Hmm, it probably changes "character = character" to "string" = string" then (not tested).
No idea, but that it is
a serious silent error which the developer would not know about, and
would be extremely hard to debug weeks after it was written. It is these pitfalls which I don't like about UTF-16 (in terms of Object Pascal). Many seem to treat UTF-16 text as if it is UCS2, and completely forgets (or ignores) the Unicode SMP range. That is not "convenience", but a huge programmer error.
That probably can be avoided by...
And there you loose the "convenience" of treating UTF-16 like AnsiString or UCS2. You had to know about the issue (FPC not raising an error), which apparently nobody knows about, and then modify the code to suite (untested solution).
Instead, the following UTF-8 code (as would be written in fpGUI) works 100% with the full Unicode range... BMP and SMP. No hidden issues. The code, when read by a human, is obvious in functionality, and can easily be added in an iteration loop.
procedure MainProc;
var
s: TfpgString;
c: TfpgChar;
begin
s := 'Hello World Ä🀰 o😋eo';
c := fpgCharAt(s, 13);
if c = 'Ä' then
writeln('True')
else
writeln('False');
end;
(tested and produces the correct results even if I use the Domino Tile or Emoji characters).
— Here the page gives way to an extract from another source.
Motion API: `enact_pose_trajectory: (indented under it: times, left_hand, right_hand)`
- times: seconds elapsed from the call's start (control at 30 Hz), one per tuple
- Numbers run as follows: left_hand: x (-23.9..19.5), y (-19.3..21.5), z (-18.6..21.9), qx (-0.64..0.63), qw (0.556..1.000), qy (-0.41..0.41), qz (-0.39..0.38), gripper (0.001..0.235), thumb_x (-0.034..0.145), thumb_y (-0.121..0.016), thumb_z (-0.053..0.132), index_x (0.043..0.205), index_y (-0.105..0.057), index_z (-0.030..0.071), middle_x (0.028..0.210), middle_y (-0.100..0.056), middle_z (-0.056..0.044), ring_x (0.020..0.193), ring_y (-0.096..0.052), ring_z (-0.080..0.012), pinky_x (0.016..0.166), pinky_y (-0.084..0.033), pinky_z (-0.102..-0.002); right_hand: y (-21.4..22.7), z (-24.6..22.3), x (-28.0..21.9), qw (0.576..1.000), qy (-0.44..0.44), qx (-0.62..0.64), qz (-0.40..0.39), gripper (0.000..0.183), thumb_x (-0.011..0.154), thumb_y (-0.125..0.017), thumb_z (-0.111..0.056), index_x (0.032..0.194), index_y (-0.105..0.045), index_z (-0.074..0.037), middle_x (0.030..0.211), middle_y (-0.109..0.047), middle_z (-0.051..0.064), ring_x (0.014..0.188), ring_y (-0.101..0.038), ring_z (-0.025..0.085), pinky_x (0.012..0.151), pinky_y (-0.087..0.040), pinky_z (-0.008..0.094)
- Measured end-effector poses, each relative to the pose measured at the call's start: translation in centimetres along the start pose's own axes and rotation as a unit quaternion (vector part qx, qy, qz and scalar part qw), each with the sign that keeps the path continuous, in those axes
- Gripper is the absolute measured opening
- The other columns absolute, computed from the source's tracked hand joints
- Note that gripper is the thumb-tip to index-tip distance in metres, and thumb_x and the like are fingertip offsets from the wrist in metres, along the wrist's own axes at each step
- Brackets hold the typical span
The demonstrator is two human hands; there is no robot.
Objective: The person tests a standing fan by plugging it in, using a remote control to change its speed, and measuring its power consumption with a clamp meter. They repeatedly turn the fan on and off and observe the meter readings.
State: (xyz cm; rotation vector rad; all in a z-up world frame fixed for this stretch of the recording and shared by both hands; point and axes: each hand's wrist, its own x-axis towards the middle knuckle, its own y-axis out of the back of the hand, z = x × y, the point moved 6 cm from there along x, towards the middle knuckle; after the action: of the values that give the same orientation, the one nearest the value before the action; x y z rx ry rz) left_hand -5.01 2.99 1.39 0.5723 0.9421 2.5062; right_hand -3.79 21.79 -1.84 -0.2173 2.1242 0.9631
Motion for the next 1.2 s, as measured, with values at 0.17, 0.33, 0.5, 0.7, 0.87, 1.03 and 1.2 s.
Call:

And if I had to write code that iterates over characters in a UTF-8 encoded string, I would use a dedicated UTF-8 String Iterator instead. This will be more optimised than the above code (keeping track of byte offsets etc), and will correctly handle the full Unicode range without issues. An example of such Iterator usage is:
var
itr: ICharIterator; // interface reference
s := TfpgString;
c := TfpgChar;
begin
s := 'Hello World Ä🀰 o😋eo';
itr := gIteratorFactory.CharIterator(s);
while itr.HasNext do
begin
c := itr.Next;
// do something with c
end;
The Iterator interface supports
HasNext,
Next, H
asPrevious,
Previous etc functions.
NOTE: This Forum software changed my string constants in the code examples to escaped sequences. They meant to display normal text strings containing Unicode characters.